In the regression coefficient table below we can see that holding the workout type variables constant, gym goings can expect an estimated 1.9% decrease in body fat per hour they spend in the gym each week with no statistical significance between groups.
| term | estimate | std.error | statistic | p.value | conf.low | conf.high |
|---|---|---|---|---|---|---|
| Intercept | 36.132 | 1.985 | 18.203 | 0.000 | 32.237 | 40.027 |
| Male (vs Female) | -5.212 | 0.250 | -20.825 | 0.000 | -5.704 | -4.721 |
| HIIT (vs baseline) | -0.216 | 0.359 | -0.602 | 0.547 | -0.920 | 0.488 |
| Strength (vs baseline) | 0.625 | 0.344 | 1.814 | 0.070 | -0.051 | 1.301 |
| Yoga (vs baseline) | -0.069 | 0.351 | -0.197 | 0.844 | -0.759 | 0.621 |
| Hours per week | -1.921 | 0.058 | -33.398 | 0.000 | -2.034 | -1.808 |
| Max BPM | -0.001 | 0.011 | -0.059 | 0.953 | -0.022 | 0.021 |
| r.squared | adj.r.squared | sigma | df | p.value | AIC | BIC |
|---|---|---|---|---|---|---|
| 0.615 | 0.613 | 3.895 | 6 | 0 | 5416.406 | 5455.449 |
From our analysis we can confidently say that body fat percentage is highly correlated with hours spent per week exercising regardless of workout type with the most variation in HITT workouts
We were unable to find any significant correlation between workout types and cardiovascular health although our data being limited to a single point in time.
Based on our findings we can conclude that hours per week and body fat percentage are strongly correlated.

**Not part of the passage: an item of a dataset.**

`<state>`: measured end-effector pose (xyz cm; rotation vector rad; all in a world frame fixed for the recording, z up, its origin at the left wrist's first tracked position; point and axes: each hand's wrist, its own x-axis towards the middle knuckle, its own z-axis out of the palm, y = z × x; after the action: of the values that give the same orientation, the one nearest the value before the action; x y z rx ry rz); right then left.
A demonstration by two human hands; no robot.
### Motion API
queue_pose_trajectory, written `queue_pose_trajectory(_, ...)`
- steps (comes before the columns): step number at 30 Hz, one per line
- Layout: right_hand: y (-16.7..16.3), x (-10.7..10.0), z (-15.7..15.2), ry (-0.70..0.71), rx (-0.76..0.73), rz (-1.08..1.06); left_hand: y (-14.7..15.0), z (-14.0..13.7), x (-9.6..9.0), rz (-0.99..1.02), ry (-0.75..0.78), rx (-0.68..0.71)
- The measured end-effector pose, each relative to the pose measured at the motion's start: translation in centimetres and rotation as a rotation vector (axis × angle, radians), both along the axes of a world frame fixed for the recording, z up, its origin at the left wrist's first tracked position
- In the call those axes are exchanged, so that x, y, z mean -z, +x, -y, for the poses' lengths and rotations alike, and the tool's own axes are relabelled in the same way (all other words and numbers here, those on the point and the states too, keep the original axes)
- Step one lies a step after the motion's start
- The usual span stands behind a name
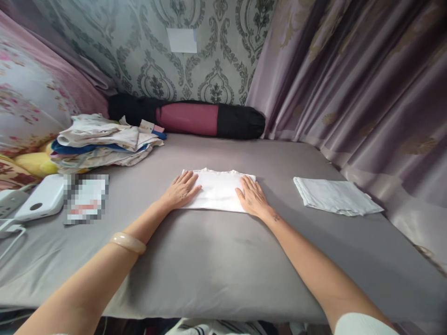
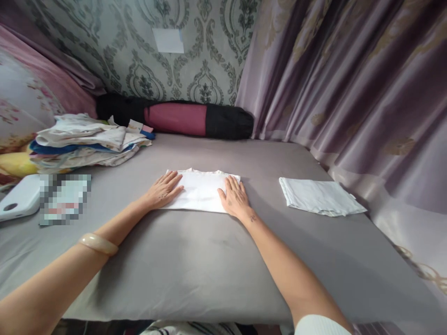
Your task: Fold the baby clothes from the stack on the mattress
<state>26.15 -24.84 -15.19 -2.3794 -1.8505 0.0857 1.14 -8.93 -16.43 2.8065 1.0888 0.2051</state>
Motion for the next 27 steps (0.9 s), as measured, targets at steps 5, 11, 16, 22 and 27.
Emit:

This can give an initial recommendation for spending more time exercising and allow new gym members what to expect from exercise in general.
To discover fat loss and cardiovascular health we will need too collect more data to give our clients better recommendations.
Our next steps would be to train implement programs for new gym members looking to lose body fat to spend more time exercising.
Suggestions would be meeting with personal trainers and sign up for classes such as HITT and yoga that keep new gym members structure and accountability.
Lastly. we will want to collect more data and continue our analysis to give more new gym members for advanced recommendations.